Aniish has also stayed away from monocropping and follows the ‘companion planting’ method, where different crops are grown in proximity. This helps in pest control and pollination. On his farm, he grows turmeric with toor dal, corn, bottle gourd and bitter gourd.
Additionally, he makes organic fertilisers and uses unique methods for pest control.

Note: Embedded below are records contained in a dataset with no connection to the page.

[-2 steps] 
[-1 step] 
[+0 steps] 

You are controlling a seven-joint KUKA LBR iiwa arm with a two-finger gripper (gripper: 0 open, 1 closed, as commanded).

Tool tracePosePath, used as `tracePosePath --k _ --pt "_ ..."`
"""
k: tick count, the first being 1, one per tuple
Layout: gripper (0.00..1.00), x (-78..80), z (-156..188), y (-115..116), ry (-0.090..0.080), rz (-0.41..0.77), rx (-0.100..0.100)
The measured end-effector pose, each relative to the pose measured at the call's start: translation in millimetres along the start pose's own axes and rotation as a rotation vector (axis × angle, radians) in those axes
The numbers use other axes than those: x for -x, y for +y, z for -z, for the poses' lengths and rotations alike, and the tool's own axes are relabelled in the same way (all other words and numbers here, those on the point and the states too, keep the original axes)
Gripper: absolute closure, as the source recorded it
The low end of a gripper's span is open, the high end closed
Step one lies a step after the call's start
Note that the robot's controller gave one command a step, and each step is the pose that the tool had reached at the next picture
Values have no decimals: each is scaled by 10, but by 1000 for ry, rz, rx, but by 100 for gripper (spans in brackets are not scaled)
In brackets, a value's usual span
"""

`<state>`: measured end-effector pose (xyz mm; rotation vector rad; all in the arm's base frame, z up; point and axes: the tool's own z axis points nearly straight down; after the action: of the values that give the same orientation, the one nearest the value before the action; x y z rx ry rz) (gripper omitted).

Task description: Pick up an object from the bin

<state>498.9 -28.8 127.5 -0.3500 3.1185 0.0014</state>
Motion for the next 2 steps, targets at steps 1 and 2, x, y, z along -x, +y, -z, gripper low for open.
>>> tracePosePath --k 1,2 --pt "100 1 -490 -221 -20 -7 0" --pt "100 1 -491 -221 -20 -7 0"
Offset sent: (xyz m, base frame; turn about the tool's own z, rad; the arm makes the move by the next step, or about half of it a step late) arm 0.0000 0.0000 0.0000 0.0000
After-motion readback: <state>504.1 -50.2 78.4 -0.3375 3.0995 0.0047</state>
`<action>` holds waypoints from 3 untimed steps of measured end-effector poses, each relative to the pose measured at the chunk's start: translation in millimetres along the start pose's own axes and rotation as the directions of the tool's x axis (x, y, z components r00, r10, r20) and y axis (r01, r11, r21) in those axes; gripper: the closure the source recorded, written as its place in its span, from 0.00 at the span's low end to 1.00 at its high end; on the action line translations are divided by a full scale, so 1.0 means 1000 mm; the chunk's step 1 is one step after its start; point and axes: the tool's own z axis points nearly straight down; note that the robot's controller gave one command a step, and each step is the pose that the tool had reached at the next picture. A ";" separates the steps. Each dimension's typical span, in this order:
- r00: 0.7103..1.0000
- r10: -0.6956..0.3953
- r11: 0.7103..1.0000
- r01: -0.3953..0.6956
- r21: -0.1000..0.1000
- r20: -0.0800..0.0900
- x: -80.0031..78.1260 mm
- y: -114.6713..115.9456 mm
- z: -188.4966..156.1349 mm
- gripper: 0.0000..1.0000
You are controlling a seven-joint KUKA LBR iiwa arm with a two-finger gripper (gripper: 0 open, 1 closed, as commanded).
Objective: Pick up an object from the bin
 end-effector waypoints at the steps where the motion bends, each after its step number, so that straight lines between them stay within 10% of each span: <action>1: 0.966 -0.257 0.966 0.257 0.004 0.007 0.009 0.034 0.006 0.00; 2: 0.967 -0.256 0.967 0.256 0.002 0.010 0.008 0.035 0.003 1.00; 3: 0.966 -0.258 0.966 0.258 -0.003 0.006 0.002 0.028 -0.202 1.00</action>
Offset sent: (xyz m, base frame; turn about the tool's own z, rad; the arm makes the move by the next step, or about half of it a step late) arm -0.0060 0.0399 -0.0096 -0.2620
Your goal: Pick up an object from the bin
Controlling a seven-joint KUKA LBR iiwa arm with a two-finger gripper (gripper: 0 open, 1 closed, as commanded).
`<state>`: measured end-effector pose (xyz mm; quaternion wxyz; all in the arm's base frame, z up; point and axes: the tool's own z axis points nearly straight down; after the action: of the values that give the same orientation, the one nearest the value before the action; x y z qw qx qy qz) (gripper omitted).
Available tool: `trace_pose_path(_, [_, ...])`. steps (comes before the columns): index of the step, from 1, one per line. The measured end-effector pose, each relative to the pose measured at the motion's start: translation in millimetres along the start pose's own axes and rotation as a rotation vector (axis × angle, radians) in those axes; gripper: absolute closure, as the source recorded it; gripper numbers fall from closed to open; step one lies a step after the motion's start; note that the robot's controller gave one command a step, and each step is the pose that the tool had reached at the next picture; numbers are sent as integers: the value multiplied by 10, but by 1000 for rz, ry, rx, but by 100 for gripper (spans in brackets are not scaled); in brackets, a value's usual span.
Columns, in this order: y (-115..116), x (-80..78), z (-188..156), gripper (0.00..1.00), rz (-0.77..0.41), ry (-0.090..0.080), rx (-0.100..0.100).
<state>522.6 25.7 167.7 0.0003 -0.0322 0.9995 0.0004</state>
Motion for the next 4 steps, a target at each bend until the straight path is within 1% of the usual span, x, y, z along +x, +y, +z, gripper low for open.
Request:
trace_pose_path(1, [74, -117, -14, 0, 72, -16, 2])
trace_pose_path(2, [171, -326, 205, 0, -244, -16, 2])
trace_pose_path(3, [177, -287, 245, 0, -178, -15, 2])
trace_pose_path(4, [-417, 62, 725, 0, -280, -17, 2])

Jeevamrutha is prepared in both dry and liquid forms using cow dung, cow urine, gram flour, jaggery and good quality soil. He also uses biochar obtained from burning organic and wood waste, which is mixed with the jeevamrutha or algae. He also makes fish fertilisers by mixing fish waste with jaggery, a teaspoon of urea, and water, which is fermented for a week before use.
For pest control, he makes a mixture of cow urine, ginger, chili and tobacco leaves, which is fermented for a week. This is diluted with water before spraying. Aniish also informs that yellow and orange flowers (like Marigold) tend to attract more pests. So, he creates a barrier around his primary crops by planting these flowers.
Mumbai-based banker Michelle is one of the many people who have benefitted from Aniish’s fresh produce. The 43-year-old learnt about the farm-to-table initiative during the lockdown through her society WhatsApp group. Incidentally, she just wanted to buy some eggs, but now, hers is one of the 75 families in the society that sources veggies from Aniish every week.
Priced at Rs 1,000, the10-kg crate of essential staples has seasonal veggies, fruits along with free-range eggs and mushrooms as add-ons.
“The veggies in Bombay’s markets are at least three days old. Here, we get quality produce which is freshly harvested. The entire society sources 2,000 kg every week. And, the fact that it is supporting hardworking farmers also makes us happy,” says Michelle.
The Road Ahead
After overcoming his challenges, Aniish is committed to spreading the message of eating local, seasonal and fresh. “Knowing your farmers and where your food comes from is the first step towards eating healthy,” he says.
He is working towards adding more farmers to his network so that they are paid equitably.
On his own farm, he plans to scale operations and bring Earth Harvest to cities like Bengaluru, Indore, and Ahmedabad. Additionally, he carefully collects and preserves seeds of indigenous crops in his ‘Seed Bank’, which is open to others.
“With time, we have realised that eating good food and taking care of our health is the most important thing. If we make food our medicine, we would never have to worry about illnesses. I look forward to sharing my learnings and leaving behind a legacy that promotes traditional agricultural values,” he says.